Brief =
Supply the number of lines below containing "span", nothing else.

__________

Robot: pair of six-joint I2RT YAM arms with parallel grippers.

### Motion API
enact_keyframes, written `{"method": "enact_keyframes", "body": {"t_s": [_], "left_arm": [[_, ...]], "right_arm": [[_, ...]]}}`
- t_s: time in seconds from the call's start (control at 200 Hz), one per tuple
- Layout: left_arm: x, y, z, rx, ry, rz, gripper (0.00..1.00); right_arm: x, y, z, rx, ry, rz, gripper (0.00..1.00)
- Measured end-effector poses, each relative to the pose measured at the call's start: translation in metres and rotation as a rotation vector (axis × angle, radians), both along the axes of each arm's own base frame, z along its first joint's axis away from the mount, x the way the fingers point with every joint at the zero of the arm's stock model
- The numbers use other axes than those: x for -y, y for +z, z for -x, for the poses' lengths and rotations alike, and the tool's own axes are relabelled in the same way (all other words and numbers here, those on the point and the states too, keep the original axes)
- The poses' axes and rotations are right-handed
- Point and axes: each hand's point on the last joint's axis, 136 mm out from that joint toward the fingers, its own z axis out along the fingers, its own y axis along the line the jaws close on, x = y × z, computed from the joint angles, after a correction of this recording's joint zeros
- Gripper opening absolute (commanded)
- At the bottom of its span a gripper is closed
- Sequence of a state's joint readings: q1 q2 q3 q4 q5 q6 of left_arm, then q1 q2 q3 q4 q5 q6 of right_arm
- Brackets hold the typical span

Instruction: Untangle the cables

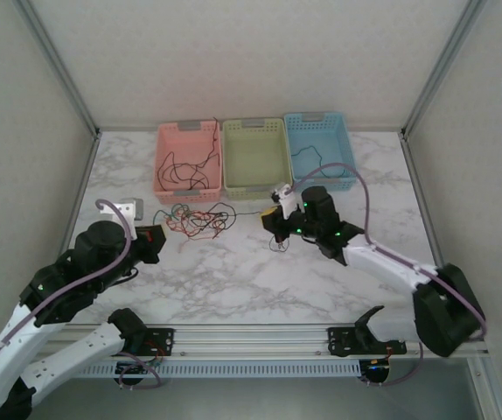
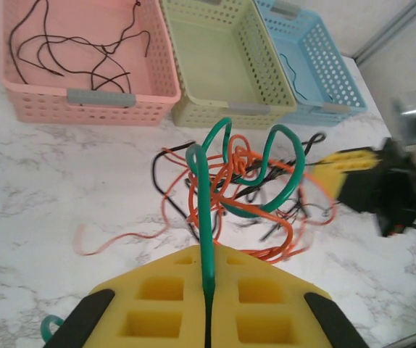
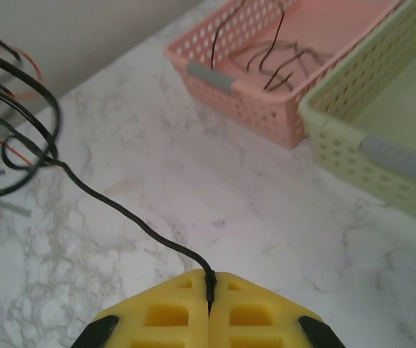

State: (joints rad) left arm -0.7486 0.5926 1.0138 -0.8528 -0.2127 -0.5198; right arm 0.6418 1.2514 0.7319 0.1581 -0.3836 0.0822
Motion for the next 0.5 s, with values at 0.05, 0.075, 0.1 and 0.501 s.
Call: {"method": "enact_keyframes", "body": {"t_s": [0.05,0.075,0.1,0.501], "left_arm": [[-0.003,-0.001,0.0,0.001,0.01,-0.007,0.0],[-0.004,-0.001,0.0,0.0,0.015,-0.011,0.0],[-0.006,-0.001,0.0,0.002,0.02,-0.015,0.0],[-0.028,0.016,0.003,0.058,0.094,-0.03,0.0]], "right_arm": [[0.006,0.024,0.002,0.042,-0.023,-0.025,0.0],[0.009,0.036,0.004,0.061,-0.03,-0.039,0.0],[0.012,0.047,0.004,0.081,-0.043,-0.052,0.0],[0.071,0.087,-0.016,0.134,-0.308,-0.045,0.0]]}}
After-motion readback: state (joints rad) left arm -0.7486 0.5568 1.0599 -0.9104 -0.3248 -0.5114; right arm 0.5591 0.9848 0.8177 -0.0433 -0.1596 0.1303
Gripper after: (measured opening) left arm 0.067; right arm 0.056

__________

Final answer =
2